■ **PROBLEM REQUIREMENTS**: Could you return, exactly as written, only the lines from the one holding "Find the blue" through the final line of the records below?

■ **EXERCISE DATA**:
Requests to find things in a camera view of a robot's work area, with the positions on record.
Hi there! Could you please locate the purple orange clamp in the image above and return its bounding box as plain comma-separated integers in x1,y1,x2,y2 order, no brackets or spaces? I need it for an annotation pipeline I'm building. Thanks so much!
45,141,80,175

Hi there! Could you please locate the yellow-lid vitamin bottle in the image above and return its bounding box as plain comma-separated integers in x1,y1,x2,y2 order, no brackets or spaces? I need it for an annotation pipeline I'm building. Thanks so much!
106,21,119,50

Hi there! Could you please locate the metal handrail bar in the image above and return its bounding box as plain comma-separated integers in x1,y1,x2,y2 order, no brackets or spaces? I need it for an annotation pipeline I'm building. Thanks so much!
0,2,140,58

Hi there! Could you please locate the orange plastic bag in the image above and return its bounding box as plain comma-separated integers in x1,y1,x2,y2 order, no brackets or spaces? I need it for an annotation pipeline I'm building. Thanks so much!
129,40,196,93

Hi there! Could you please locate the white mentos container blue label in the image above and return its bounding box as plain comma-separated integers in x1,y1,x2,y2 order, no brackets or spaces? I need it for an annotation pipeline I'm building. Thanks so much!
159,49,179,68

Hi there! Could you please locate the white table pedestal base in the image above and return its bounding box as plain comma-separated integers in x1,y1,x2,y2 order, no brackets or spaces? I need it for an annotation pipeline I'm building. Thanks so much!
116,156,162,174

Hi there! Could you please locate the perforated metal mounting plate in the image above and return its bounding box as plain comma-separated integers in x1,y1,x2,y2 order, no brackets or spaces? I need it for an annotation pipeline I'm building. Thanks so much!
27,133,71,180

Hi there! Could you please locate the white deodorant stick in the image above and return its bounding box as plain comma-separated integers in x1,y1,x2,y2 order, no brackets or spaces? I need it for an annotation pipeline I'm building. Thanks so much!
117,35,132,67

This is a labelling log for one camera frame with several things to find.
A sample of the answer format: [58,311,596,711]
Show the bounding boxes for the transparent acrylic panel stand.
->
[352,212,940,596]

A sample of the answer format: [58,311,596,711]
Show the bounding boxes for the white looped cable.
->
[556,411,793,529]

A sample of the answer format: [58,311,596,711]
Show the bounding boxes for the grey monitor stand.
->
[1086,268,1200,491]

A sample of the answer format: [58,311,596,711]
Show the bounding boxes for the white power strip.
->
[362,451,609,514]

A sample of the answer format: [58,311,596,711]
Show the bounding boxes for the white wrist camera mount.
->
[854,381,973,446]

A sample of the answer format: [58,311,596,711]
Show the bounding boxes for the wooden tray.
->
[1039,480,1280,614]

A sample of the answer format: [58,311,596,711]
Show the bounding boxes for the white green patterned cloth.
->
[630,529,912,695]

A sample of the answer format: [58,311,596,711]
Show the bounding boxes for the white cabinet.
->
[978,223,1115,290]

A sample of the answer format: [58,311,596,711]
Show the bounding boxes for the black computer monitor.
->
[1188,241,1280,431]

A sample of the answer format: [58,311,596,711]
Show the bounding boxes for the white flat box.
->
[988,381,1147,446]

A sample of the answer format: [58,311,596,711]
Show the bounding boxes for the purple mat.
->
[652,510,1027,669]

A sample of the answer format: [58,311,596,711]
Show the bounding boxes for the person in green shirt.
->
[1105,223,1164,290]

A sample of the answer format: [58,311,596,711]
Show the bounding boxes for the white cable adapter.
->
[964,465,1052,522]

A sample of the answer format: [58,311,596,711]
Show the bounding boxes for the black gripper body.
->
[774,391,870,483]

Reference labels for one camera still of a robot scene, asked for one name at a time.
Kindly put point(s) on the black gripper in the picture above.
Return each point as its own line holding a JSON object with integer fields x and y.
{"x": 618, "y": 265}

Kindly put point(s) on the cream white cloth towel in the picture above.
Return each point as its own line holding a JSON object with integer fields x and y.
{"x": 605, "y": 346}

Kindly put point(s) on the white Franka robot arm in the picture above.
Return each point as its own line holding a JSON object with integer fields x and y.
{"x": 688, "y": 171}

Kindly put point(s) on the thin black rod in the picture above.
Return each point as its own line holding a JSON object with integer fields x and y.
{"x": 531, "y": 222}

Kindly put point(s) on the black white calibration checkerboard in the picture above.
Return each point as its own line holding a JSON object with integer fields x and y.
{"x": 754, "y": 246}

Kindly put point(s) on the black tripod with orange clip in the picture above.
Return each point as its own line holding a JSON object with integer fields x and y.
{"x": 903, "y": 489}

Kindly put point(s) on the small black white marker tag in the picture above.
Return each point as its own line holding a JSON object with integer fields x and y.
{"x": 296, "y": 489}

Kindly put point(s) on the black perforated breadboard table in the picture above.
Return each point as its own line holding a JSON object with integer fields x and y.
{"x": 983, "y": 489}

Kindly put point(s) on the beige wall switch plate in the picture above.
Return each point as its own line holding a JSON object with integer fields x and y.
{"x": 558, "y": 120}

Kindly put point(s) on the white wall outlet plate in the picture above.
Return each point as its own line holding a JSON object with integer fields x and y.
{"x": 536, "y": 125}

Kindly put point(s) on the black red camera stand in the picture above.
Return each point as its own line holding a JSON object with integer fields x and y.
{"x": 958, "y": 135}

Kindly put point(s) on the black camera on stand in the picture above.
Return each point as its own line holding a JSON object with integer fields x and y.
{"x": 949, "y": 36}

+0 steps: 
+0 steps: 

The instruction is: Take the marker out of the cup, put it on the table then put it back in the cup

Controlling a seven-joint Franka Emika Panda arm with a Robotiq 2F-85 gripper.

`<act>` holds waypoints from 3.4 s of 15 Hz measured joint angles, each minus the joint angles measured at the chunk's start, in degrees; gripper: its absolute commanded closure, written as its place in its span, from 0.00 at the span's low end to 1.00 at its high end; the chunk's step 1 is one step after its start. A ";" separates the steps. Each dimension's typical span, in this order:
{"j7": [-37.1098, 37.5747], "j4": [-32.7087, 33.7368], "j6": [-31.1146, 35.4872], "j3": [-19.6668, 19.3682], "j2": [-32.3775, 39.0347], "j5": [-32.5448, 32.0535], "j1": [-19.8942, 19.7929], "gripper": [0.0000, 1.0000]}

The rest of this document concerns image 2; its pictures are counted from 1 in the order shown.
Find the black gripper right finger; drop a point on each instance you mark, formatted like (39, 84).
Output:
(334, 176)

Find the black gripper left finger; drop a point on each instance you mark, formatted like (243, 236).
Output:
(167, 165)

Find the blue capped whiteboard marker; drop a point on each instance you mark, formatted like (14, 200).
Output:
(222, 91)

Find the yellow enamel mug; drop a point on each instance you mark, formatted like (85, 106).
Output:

■ **SOLVED PROBLEM**:
Find the blue capped whiteboard marker; drop a point on each instance you mark, formatted like (14, 200).
Output:
(222, 91)

Find the yellow enamel mug; drop a point on each instance you mark, formatted like (85, 106).
Output:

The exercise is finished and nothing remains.